Semecarpus angustifolius
- Conservation status: Vulnerable (IUCN 3.1)

Scientific classification
- Kingdom: Plantae
- Clade: Embryophytes
- Clade: Tracheophytes
- Clade: Angiosperms
- Clade: Eudicots
- Clade: Rosids
- Order: Sapindales
- Family: Anacardiaceae
- Genus: Semecarpus
- Species: S. angustifolius
- Binomial name: Semecarpus angustifolius Kochummen

= Semecarpus angustifolius =

- Genus: Semecarpus
- Species: angustifolius
- Authority: Kochummen
- Conservation status: VU

Species of flowering plant

Semecarpus angustifolius is a flowering plant in the family Anacardiaceae. It is native to Borneo.

==Description==
Semecarpus angustifolius grows as a small tree. The brown twigs are fissured. The leaves are oblong and measure up to 64 cm long and to 4.4 cm wide. The ellipsoid fruits measure up to 1 cm long.

==Taxonomy==
Semecarpus angustifolius was described by Malaysian botanist Kizhakkedathu Mathai Kochummen in Sandakania in 1996. The type specimen was collected in Tawai Forest Reserve in Sabah, Borneo. The specific epithet angustifolius means 'narrow-leaved'.

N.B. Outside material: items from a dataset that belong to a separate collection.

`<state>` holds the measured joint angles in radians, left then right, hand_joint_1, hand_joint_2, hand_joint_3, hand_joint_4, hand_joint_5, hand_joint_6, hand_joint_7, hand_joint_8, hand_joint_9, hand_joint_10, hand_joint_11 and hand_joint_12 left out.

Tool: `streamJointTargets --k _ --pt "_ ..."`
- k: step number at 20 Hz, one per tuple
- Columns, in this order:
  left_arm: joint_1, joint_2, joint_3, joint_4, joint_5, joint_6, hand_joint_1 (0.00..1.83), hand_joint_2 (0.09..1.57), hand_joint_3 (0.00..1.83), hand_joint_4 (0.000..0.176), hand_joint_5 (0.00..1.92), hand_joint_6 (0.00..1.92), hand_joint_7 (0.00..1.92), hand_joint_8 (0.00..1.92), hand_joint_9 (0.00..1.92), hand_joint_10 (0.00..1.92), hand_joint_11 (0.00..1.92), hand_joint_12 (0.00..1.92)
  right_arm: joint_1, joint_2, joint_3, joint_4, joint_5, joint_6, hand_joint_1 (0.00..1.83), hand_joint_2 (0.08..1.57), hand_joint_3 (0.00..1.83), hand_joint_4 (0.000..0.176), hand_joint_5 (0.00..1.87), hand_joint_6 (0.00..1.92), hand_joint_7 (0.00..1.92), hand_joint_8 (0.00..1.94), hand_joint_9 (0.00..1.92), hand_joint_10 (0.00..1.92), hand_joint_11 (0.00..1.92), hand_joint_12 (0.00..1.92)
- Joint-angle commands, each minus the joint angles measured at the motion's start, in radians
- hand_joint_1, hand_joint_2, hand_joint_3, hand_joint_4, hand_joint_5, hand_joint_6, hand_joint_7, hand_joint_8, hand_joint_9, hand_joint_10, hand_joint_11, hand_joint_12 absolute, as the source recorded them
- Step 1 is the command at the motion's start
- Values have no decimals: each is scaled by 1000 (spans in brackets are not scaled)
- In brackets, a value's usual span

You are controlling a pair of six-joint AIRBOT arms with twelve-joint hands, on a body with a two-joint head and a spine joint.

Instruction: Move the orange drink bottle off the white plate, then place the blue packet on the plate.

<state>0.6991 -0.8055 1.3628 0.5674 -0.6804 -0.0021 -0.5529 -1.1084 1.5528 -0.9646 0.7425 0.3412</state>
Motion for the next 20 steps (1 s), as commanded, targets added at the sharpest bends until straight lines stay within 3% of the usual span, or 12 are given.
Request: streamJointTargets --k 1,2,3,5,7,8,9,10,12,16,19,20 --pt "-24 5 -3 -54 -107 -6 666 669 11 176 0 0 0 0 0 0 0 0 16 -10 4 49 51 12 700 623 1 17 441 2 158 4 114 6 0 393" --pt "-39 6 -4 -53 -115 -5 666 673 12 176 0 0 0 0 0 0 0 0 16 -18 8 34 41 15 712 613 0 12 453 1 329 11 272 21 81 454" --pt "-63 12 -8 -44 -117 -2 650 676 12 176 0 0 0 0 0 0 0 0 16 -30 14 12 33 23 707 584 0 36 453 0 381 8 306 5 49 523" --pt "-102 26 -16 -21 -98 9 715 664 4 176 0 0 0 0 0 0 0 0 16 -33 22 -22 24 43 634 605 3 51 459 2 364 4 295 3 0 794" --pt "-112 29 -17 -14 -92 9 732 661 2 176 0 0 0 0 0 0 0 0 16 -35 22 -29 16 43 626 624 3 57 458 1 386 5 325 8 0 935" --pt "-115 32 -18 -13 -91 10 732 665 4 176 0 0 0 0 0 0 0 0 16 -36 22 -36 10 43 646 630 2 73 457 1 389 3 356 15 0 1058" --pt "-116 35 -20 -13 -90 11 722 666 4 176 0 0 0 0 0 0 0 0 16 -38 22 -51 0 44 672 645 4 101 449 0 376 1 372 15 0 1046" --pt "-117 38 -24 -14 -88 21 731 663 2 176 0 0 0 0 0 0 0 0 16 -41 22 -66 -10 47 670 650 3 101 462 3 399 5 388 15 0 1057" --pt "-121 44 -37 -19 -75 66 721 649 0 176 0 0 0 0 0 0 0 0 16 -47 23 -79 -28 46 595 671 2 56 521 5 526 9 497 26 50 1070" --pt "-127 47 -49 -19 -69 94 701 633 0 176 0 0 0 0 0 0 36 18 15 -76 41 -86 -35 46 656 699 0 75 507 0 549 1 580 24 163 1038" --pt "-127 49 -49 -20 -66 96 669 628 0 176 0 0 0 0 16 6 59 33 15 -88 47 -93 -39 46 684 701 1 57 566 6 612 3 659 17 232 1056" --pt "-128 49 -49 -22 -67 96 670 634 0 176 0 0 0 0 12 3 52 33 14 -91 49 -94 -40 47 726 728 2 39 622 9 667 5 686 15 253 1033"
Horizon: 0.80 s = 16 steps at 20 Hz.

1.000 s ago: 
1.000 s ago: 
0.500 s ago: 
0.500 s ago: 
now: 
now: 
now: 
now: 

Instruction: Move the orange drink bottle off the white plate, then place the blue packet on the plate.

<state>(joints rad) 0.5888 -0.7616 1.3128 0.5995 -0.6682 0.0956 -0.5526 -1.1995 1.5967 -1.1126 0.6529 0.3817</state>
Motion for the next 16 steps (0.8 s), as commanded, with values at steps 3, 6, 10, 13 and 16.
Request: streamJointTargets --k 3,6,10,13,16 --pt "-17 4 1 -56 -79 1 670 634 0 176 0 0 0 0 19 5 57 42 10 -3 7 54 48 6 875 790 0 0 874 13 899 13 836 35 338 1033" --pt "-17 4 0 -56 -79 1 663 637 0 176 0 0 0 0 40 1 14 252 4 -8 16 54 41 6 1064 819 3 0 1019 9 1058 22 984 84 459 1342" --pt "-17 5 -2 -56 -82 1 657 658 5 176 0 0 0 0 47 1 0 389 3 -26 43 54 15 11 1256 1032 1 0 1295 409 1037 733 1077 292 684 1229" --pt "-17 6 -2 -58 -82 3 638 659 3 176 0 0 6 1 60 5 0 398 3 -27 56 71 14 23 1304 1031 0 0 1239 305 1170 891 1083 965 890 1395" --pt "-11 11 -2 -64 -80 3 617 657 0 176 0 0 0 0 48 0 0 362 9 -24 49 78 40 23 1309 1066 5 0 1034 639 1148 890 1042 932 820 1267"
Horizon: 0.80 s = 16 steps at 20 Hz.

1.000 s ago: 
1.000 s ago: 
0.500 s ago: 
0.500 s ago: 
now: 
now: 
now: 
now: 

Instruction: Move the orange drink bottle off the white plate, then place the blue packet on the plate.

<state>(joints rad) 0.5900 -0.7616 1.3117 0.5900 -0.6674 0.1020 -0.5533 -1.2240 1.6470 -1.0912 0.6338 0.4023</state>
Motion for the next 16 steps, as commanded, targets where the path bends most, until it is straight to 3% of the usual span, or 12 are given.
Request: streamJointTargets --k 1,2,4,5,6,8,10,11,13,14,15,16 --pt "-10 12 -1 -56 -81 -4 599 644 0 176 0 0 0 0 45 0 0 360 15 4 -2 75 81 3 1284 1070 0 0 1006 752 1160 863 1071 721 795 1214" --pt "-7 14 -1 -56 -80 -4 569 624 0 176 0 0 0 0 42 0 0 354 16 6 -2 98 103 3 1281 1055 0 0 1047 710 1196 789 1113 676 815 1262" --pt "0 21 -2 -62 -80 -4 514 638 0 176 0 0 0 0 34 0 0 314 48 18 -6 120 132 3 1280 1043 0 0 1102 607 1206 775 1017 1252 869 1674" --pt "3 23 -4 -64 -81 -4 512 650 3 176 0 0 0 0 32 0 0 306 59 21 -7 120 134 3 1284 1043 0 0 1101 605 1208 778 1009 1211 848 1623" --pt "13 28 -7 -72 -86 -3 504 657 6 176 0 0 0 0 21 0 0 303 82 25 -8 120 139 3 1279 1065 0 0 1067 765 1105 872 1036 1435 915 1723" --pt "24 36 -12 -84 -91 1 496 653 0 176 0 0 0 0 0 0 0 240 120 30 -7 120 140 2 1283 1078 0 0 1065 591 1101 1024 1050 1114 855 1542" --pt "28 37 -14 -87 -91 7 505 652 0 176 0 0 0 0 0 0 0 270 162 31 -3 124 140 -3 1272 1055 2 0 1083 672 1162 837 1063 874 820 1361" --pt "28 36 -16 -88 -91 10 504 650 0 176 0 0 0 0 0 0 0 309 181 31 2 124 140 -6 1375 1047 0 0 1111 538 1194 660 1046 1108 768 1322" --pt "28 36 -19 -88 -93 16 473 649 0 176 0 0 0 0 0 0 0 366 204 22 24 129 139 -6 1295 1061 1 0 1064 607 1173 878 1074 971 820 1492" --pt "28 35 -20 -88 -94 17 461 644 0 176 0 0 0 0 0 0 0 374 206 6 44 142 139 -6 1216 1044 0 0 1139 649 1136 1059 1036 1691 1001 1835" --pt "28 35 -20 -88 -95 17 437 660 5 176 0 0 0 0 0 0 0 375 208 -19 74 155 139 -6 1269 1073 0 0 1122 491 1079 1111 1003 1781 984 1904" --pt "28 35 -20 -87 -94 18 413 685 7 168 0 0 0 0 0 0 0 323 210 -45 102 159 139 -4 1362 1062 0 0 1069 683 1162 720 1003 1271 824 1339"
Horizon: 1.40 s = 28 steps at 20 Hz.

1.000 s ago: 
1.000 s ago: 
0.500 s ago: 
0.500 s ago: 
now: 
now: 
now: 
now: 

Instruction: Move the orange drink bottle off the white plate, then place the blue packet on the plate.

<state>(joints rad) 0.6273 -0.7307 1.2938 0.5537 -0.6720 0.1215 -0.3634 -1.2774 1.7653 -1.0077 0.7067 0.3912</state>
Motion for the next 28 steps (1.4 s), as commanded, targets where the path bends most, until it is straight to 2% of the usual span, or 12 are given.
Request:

==Distribution and habitat==
Semecarpus angustifolius is endemic to Borneo, where it is confined to Tawai Forest Reserve in Sabah. Its habitat is in lowland forests, at about 200 m elevation.

==Conservation==
Semecarpus angustifolius has been assessed as vulnerable on the IUCN Red List. It is threatened by forest fires and by climate change. However, Tawai Forest Reserve is a protected area.